DIRECTIONS FOR THIS TASK → Word for word, set down every line of the entries below from the line with "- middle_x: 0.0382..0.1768" to the line with "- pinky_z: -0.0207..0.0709", including both, and no other line.

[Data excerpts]
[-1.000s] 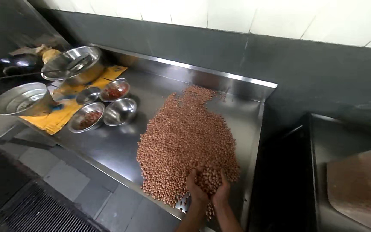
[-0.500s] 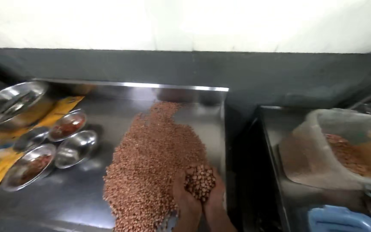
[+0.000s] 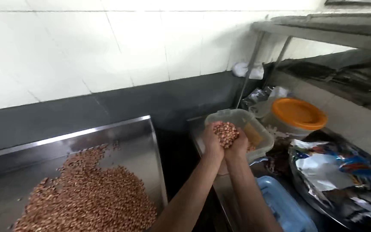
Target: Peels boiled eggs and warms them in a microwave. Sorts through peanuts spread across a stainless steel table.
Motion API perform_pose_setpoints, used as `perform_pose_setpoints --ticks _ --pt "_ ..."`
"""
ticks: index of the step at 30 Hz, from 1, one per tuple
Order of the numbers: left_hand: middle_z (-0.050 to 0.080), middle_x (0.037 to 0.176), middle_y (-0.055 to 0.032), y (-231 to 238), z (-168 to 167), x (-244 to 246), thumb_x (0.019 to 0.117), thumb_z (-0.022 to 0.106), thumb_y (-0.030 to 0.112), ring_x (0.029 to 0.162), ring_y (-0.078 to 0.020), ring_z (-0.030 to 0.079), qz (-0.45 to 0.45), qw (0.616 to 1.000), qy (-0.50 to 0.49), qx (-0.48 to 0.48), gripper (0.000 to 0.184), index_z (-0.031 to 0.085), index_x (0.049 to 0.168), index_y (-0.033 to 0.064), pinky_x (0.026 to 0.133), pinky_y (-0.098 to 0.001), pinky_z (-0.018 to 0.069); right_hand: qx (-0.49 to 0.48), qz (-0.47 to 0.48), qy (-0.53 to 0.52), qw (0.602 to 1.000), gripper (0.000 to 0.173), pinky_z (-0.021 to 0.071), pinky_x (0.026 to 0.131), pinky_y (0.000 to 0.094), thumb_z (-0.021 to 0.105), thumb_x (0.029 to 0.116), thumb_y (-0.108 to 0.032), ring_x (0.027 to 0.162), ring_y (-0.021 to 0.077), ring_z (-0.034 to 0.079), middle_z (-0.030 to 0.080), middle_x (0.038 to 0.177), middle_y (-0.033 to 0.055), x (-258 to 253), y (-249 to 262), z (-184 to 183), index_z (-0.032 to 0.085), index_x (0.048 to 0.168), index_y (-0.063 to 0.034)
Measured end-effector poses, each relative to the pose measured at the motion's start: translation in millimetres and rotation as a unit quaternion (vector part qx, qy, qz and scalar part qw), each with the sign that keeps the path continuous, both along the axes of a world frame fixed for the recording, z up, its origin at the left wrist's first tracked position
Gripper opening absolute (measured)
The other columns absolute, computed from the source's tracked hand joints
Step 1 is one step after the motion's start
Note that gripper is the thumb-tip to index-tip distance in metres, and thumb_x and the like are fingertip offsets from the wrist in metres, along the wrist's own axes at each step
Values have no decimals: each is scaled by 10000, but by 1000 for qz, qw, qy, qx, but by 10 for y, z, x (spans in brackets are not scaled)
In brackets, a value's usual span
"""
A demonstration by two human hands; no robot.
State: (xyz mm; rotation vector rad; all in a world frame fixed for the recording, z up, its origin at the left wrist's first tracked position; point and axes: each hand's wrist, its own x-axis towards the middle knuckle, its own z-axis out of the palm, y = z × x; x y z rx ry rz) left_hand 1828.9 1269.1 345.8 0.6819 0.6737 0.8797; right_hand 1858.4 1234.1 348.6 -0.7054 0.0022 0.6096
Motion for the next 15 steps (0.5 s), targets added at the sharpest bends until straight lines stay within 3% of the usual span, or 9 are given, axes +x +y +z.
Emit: perform_pose_setpoints --ticks 2,3,4,6,8,10,11,13,15 --pt "639 1126 -144 8 140 248 1083 443 383 967 -239 623 -52 993 105 -21 417 599 1273 47 817 -434 534 -108 -38 11 993 372 512 535 322 347 1089 -351 594 128 587 602 730 29 382 101 -93 589 964 -98" --pt "572 1338 -191 31 196 320 1097 394 437 1177 -301 559 -94 985 145 -18 524 515 1413 36 968 -511 470 -175 -32 13 984 350 489 538 336 374 1084 -369 609 140 552 567 756 42 560 150 -162 561 992 -88" --pt "452 1520 -213 59 225 361 1099 338 490 1377 -347 445 -135 976 172 -2 621 416 1516 36 1100 -575 373 -220 -4 14 975 375 481 624 391 378 1089 -394 721 186 536 545 881 85 703 150 -213 541 1120 -58" --pt "309 1637 -200 95 235 383 1092 262 540 1513 -359 286 -181 959 208 68 692 326 1580 53 1188 -610 256 -270 20 -3 963 480 494 794 493 394 1086 -426 963 264 560 565 1151 166 843 82 -240 496 1333 -28" --pt "315 1643 -180 129 216 317 1102 253 506 1523 -333 284 -170 949 212 159 664 346 1578 52 1207 -585 241 -261 12 -58 964 514 466 979 547 431 1087 -379 1208 306 537 521 1397 198 774 -73 -153 439 1459 -25" --pt "314 1655 -143 104 82 50 1117 285 434 1525 -289 304 -142 940 192 244 595 349 1585 73 1228 -535 252 -243 -10 -116 963 476 456 1023 525 428 1088 -304 1260 303 527 503 1440 200 489 -280 -96 443 1463 -10" --pt "344 1642 -131 56 -16 -165 1116 329 401 1500 -279 355 -113 938 178 276 561 360 1583 93 1212 -524 299 -231 -20 -154 960 449 480 1025 494 433 1089 -266 1261 283 554 523 1441 188 287 -398 -117 464 1451 -2" --pt "438 1593 -72 -85 -248 -765 1085 433 370 1403 -227 483 -39 927 166 333 537 387 1581 169 1125 -482 423 -202 -50 -253 945 363 550 931 383 469 1044 -159 1119 182 640 622 1308 140 -241 -591 -259 533 1347 30" --pt "465 1566 -99 -226 -691 -1486 1035 510 377 1415 -214 479 44 893 203 399 591 424 1545 92 1145 -430 448 -168 -40 -374 911 308 583 908 303 519 963 -72 1066 121 669 674 1195 116 -845 -755 -650 571 1225 83"
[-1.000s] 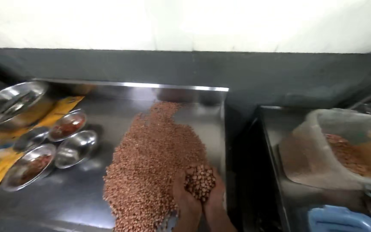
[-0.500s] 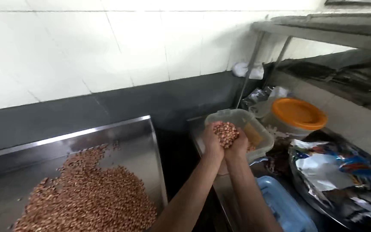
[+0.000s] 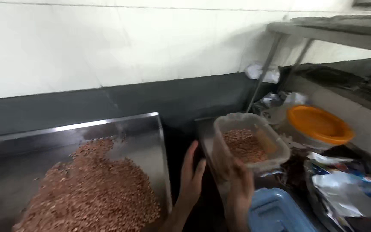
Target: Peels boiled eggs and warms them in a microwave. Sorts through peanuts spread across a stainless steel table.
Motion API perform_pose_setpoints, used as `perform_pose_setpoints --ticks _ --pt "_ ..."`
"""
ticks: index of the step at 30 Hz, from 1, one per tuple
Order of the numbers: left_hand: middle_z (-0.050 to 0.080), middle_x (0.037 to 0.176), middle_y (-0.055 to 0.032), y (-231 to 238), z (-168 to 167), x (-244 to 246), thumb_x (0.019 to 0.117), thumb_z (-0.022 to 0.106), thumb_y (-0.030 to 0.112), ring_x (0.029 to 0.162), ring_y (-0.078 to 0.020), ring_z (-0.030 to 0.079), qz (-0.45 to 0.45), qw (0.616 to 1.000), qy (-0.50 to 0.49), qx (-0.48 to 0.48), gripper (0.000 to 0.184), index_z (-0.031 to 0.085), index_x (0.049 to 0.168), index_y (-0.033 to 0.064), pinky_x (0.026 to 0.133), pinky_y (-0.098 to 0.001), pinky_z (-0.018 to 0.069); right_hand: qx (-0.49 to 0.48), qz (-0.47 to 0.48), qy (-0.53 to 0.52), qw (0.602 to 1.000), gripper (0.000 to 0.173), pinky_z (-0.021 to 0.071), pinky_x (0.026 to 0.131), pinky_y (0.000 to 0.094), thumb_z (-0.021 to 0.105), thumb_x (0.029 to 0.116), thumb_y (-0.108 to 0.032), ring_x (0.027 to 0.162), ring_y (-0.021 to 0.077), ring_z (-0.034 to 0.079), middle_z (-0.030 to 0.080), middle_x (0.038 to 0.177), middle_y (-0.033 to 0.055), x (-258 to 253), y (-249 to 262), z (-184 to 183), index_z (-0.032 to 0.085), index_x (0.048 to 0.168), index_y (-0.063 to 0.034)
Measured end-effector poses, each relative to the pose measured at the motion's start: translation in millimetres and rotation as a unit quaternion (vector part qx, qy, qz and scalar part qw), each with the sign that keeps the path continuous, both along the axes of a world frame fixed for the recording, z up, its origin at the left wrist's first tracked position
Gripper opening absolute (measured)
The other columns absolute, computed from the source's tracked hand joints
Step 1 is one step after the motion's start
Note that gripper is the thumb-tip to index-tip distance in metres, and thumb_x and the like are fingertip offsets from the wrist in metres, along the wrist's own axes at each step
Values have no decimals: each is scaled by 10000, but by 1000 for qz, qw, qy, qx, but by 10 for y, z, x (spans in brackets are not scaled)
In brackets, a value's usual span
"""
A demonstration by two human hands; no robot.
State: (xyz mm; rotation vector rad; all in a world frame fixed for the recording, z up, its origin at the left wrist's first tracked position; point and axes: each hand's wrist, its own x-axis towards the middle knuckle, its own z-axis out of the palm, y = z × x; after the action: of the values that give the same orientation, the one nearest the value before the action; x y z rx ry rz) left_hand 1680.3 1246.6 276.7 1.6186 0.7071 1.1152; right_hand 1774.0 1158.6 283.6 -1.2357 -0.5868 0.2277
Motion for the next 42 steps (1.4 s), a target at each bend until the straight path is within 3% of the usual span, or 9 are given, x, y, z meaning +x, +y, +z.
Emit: perform_pose_setpoints --ticks 3,6,9,13,18,24,30,36,42 --pt "440 1538 -265 -426 -673 -1245 976 614 300 1429 -342 448 150 971 186 -31 676 406 1502 -70 1172 -464 399 -136 176 -181 958 439 561 994 360 647 896 -99 1197 254 643 613 1336 247 -840 -324 -868 587 1266 129" --pt "300 1597 -329 -970 -1198 -2344 917 733 314 1470 -469 348 261 881 362 -159 826 347 1538 -71 1190 -565 341 -256 374 -259 853 657 440 1130 535 773 839 -217 1401 467 456 432 1512 345 -1415 -562 -1607 559 1365 113" --pt "187 1628 -356 -1463 -1707 -3107 806 829 393 1501 -510 256 317 834 434 -128 973 369 1533 -62 1207 -580 316 -260 461 -337 779 875 346 1201 567 828 805 -339 1491 491 311 306 1590 353 -1722 -559 -2086 459 1471 93" --pt "214 1623 -351 -1715 -2210 -3406 721 841 537 1506 -531 222 315 810 489 -66 1076 387 1563 46 1208 -595 302 -368 434 -410 713 1090 250 1224 625 872 739 -436 1511 506 249 229 1638 323 -2037 -357 -2243 342 1563 43" --pt "275 1613 -330 -1354 -2447 -3362 741 743 657 1514 -499 242 296 804 514 31 1038 439 1545 76 1224 -589 273 -321 391 -478 718 1057 263 1203 651 801 758 -550 1461 555 319 315 1585 359 -2316 -47 -2433 403 1530 54" --pt "365 1582 -305 -782 -2539 -3310 952 580 528 1490 -469 328 340 785 512 72 760 458 1533 53 1219 -596 272 -350 405 -484 692 753 330 1208 535 692 917 -265 1512 473 282 202 1652 310 -2682 464 -2371 396 1544 30" --pt "436 1564 -234 -337 -2477 -3042 1006 545 200 1457 -402 417 404 838 366 8 542 476 1488 -38 1204 -549 338 -247 374 -374 812 591 438 1127 564 606 887 15 1424 469 439 363 1590 293 -2961 748 -2497 497 1467 51" --pt "548 1462 -220 -200 -2347 -2810 1067 328 338 1366 -293 528 428 896 89 -79 568 508 1455 -34 1161 -461 399 -188 362 -25 913 392 431 1147 400 479 1024 -98 1369 269 524 569 1436 229 -3129 806 -2348 588 1365 61" --pt "741 1141 -123 -22 -1955 -2764 1077 297 175 1060 -199 688 469 803 -204 -306 473 727 1118 -19 938 -379 554 -196 313 396 841 439 624 759 342 273 1131 -319 881 132 719 719 1009 71 -3191 901 -1958 607 1262 -66"
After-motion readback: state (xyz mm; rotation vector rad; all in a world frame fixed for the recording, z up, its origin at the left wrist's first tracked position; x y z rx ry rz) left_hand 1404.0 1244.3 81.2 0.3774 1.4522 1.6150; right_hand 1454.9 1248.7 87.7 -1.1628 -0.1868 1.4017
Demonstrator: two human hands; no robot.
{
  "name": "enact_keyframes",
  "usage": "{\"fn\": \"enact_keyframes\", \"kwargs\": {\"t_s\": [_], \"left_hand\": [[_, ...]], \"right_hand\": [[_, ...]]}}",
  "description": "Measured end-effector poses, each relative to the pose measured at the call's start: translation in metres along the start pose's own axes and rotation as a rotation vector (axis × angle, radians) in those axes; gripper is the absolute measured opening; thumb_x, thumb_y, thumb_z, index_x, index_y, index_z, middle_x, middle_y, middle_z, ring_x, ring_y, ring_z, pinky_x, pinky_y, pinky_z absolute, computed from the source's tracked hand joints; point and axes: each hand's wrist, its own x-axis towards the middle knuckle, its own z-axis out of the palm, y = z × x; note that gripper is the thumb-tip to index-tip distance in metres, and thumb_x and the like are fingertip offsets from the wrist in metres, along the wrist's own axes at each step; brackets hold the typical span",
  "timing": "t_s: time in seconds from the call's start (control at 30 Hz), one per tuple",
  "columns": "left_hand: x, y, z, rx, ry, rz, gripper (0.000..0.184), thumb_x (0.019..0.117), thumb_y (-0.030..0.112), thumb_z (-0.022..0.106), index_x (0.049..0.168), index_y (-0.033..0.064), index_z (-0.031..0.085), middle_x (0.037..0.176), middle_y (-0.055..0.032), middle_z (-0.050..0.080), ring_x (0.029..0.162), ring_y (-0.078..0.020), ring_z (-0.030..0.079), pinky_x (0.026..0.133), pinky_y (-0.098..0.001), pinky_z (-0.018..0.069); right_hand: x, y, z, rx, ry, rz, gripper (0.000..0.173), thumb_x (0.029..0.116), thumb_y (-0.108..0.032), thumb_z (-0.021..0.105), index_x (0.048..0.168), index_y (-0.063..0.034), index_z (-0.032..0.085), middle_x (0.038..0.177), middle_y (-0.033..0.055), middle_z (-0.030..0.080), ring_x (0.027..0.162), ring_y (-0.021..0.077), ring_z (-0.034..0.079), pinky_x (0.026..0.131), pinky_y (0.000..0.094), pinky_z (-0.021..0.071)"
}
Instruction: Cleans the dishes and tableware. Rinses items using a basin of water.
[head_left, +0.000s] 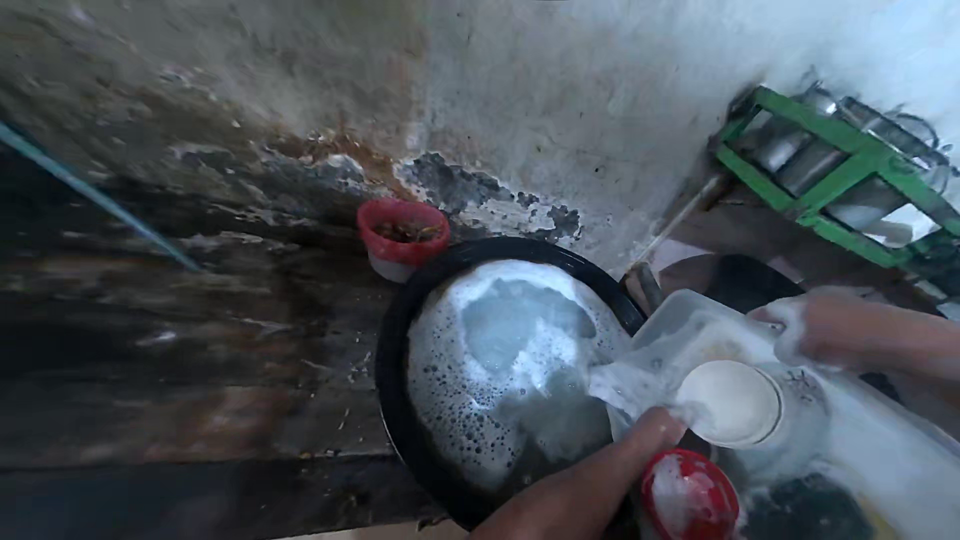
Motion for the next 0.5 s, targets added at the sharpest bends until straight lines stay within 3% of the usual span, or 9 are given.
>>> {"fn": "enact_keyframes", "kwargs": {"t_s": [0.1, 0.17, 0.33, 0.5], "left_hand": [[0.007, -0.011, -0.001, -0.057, 0.060, 0.072, 0.045, 0.1132, 0.017, 0.030, 0.144, -0.0111, 0.048, 0.150, -0.0297, 0.047, 0.145, -0.0384, 0.041, 0.122, -0.0493, 0.0279], [0.009, -0.013, -0.003, -0.081, 0.093, 0.095, 0.044, 0.1129, 0.016, 0.031, 0.143, -0.0119, 0.049, 0.149, -0.0305, 0.049, 0.144, -0.0392, 0.042, 0.121, -0.0494, 0.0287], [-0.001, -0.008, -0.011, -0.172, 0.128, 0.033, 0.046, 0.1135, 0.019, 0.030, 0.144, -0.0101, 0.048, 0.151, -0.0288, 0.047, 0.145, -0.0366, 0.042, 0.121, -0.0486, 0.0283], [-0.002, -0.004, -0.017, -0.231, 0.205, 0.024, 0.046, 0.1134, 0.020, 0.031, 0.144, -0.0089, 0.049, 0.149, -0.0282, 0.049, 0.143, -0.0359, 0.044, 0.120, -0.0481, 0.0308]], "right_hand": [[0.014, 0.000, -0.001, -0.038, 0.029, -0.021, 0.030, 0.0977, -0.009, 0.066, 0.127, -0.0057, 0.065, 0.101, 0.0190, 0.069, 0.089, 0.0334, 0.067, 0.079, 0.0536, 0.0523], [0.021, 0.000, -0.001, -0.086, 0.066, -0.053, 0.031, 0.0961, -0.011, 0.069, 0.127, -0.0082, 0.067, 0.106, 0.0187, 0.070, 0.097, 0.0361, 0.068, 0.084, 0.0584, 0.0520], [0.014, -0.026, -0.015, -0.176, 0.019, -0.063, 0.033, 0.0988, -0.013, 0.065, 0.131, -0.0041, 0.063, 0.107, 0.0210, 0.069, 0.098, 0.0371, 0.067, 0.085, 0.0569, 0.0522], [0.004, -0.033, -0.018, -0.210, 0.155, -0.154, 0.035, 0.0936, -0.015, 0.071, 0.128, -0.0089, 0.067, 0.103, 0.0171, 0.071, 0.098, 0.0366, 0.068, 0.083, 0.0606, 0.0522]]}}
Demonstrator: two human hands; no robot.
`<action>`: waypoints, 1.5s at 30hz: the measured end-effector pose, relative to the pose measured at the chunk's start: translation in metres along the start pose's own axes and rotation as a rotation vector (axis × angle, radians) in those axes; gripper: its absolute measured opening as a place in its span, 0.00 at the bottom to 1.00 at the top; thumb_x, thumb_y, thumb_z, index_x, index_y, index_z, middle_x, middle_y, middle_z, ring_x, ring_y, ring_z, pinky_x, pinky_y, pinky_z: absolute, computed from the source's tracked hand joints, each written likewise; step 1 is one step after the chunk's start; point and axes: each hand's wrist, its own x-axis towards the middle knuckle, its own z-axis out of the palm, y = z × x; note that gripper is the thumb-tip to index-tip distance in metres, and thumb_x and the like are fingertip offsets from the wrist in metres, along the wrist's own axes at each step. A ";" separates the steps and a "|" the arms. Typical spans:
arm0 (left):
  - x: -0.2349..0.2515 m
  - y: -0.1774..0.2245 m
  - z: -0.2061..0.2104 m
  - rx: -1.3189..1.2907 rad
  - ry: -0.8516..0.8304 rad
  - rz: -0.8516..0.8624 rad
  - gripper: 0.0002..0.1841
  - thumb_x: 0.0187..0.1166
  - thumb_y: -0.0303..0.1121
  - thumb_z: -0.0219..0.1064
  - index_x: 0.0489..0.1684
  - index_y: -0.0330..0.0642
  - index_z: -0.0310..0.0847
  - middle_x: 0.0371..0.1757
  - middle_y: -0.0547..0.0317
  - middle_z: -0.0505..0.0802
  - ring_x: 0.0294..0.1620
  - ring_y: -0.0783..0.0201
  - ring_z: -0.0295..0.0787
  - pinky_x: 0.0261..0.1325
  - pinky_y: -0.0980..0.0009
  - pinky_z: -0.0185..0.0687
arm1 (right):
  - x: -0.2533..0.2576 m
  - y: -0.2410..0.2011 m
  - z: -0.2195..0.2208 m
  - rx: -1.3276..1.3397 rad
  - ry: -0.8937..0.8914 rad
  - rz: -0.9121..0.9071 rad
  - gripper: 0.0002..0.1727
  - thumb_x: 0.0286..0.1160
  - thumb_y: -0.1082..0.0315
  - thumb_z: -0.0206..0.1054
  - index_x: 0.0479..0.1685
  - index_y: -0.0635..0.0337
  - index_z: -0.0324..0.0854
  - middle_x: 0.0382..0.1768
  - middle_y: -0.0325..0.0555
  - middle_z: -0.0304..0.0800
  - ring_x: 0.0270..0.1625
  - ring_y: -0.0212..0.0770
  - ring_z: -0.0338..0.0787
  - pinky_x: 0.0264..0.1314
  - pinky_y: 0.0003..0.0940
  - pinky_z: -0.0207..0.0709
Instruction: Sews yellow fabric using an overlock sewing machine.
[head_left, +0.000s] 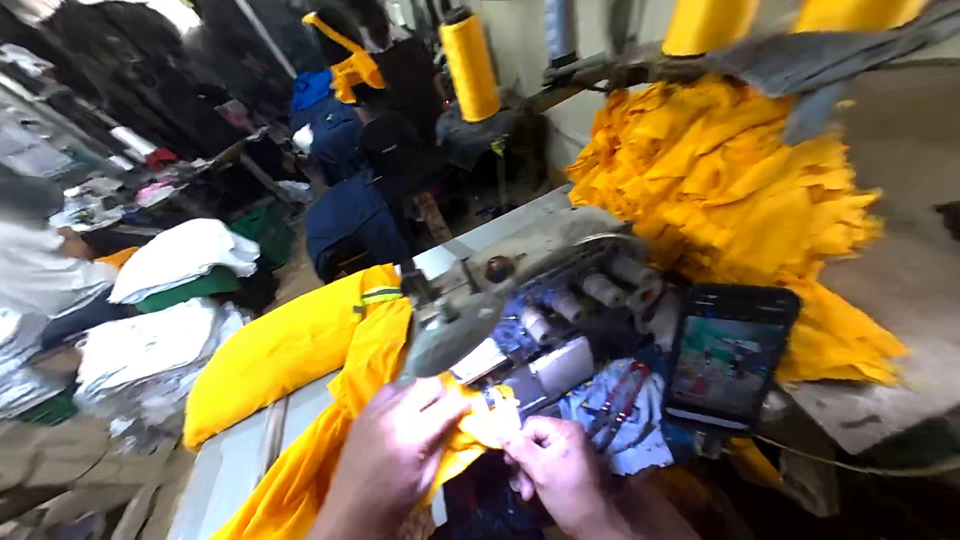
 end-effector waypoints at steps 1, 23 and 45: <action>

YOUR RESPONSE →
  - middle_x: 0.0382..0.1768
  - middle_y: -0.0325..0.0555
  - middle_z: -0.0304..0.0800
  - ring_x: 0.0270..0.1625
  - ring_y: -0.0212..0.0770
  - ring_z: -0.0338..0.0787
  - pinky_x: 0.0264..0.1314
  - pinky_y: 0.0003..0.0940
  - pinky_z: -0.0207..0.0709

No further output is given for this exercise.